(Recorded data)
*** Begin section ***

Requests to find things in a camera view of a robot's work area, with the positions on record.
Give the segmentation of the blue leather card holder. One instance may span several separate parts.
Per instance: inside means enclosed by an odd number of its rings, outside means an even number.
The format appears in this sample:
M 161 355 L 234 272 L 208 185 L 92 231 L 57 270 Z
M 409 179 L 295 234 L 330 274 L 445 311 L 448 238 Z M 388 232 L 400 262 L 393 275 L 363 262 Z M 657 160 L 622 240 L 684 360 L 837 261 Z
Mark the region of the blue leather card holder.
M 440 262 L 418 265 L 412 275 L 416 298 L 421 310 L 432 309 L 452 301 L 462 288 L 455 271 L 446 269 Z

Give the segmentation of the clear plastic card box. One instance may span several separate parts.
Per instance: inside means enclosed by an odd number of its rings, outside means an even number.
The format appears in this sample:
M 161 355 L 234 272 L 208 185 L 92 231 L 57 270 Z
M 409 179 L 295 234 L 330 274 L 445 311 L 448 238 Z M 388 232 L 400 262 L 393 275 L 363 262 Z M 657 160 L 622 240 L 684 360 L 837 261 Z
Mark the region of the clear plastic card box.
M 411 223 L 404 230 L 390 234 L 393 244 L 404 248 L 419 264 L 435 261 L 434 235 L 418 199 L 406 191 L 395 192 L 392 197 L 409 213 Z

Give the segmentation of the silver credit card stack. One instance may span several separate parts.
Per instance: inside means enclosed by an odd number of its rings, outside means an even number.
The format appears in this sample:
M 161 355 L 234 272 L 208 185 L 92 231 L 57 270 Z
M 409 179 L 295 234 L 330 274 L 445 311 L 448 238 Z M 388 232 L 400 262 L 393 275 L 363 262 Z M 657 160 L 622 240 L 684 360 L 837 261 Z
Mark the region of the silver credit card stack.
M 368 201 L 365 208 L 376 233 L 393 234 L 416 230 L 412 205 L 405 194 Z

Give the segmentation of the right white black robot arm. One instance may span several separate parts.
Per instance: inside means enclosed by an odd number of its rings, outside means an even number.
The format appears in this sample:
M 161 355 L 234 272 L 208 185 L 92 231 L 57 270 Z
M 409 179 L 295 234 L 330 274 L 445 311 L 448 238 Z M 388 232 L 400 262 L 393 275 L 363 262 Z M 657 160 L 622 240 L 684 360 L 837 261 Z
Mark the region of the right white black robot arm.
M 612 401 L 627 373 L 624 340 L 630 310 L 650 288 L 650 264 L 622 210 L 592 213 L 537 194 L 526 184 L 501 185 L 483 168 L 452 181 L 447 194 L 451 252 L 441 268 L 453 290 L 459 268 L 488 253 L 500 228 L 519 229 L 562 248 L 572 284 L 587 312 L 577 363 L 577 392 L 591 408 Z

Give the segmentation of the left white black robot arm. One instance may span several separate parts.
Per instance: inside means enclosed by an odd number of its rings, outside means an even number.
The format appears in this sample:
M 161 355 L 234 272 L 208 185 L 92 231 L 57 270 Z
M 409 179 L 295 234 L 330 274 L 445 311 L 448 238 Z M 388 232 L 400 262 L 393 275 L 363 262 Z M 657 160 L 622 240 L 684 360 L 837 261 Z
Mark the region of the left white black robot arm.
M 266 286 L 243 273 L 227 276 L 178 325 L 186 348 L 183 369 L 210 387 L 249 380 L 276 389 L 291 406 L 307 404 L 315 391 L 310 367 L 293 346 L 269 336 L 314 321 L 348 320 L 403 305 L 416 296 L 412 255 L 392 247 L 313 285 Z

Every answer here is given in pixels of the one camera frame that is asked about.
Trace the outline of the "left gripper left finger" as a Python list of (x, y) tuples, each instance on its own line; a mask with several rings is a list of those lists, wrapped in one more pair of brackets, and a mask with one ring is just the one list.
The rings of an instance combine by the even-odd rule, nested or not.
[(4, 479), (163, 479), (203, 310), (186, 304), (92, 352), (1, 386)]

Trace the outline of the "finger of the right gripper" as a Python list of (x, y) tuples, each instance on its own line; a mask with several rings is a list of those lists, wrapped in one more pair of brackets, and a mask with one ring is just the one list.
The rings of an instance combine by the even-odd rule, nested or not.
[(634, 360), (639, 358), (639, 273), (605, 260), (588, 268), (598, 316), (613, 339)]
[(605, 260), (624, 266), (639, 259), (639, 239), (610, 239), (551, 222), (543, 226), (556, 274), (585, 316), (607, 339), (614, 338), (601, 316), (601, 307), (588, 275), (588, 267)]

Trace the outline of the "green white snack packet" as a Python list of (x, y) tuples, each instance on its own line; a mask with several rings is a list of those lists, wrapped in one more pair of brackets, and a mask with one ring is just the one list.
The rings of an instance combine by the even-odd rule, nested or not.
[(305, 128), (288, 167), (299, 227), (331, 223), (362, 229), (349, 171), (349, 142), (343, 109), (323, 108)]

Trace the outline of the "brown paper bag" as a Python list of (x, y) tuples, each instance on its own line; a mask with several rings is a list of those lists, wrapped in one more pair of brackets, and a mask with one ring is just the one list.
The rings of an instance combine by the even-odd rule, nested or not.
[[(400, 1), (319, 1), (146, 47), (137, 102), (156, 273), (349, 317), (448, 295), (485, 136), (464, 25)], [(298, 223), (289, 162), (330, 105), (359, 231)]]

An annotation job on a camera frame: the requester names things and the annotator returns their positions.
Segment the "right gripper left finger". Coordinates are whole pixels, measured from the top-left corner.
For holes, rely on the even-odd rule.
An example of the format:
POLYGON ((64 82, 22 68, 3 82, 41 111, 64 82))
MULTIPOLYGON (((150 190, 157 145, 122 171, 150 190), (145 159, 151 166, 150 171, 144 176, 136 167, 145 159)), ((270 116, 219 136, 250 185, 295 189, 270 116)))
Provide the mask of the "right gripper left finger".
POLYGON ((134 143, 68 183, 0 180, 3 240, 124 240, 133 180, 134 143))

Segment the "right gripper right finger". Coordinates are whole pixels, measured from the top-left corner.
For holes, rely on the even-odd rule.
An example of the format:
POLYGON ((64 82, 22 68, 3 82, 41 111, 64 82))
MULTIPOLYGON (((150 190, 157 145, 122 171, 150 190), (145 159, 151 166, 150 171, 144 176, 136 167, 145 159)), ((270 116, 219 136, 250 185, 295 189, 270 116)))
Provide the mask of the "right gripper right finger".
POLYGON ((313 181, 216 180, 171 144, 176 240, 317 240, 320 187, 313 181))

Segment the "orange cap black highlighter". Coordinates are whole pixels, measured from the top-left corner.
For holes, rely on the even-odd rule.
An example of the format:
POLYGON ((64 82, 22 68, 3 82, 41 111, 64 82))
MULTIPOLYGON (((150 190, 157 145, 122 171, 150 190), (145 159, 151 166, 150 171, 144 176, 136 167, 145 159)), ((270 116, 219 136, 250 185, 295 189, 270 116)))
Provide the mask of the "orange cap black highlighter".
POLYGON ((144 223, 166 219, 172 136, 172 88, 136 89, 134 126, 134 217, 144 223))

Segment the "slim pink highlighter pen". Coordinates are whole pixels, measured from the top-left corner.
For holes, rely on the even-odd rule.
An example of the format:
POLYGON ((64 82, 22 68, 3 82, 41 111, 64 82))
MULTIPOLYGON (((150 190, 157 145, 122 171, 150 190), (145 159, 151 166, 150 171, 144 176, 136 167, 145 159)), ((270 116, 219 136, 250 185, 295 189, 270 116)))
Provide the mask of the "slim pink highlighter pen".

*** End section ***

How to complete this task:
Would you filter the records and copy out each line containing "pair"?

Exercise solution:
Trace the outline of the "left gripper left finger" as a Python list of (x, y) tuples, each instance on its own line; a mask with several rings is a list of those lists, wrapped in one more pair of brackets, and a mask with one ring is just the one list.
Trace the outline of the "finger of the right gripper" as a Python list of (x, y) tuples, each instance on its own line; a mask with several rings is a list of those lists, wrapped in one more pair of brackets, and a mask with one ring is just the one list.
Trace the outline of the "green white snack packet" as a Python list of (x, y) tuples, each instance on its own line; a mask with several rings is a list of those lists, wrapped in one more pair of brackets, and a mask with one ring is just the one list.
Trace the outline of the "brown paper bag" as a Python list of (x, y) tuples, each instance on its own line; a mask with several rings is a list of those lists, wrapped in one more pair of brackets, and a mask with one ring is just the one list.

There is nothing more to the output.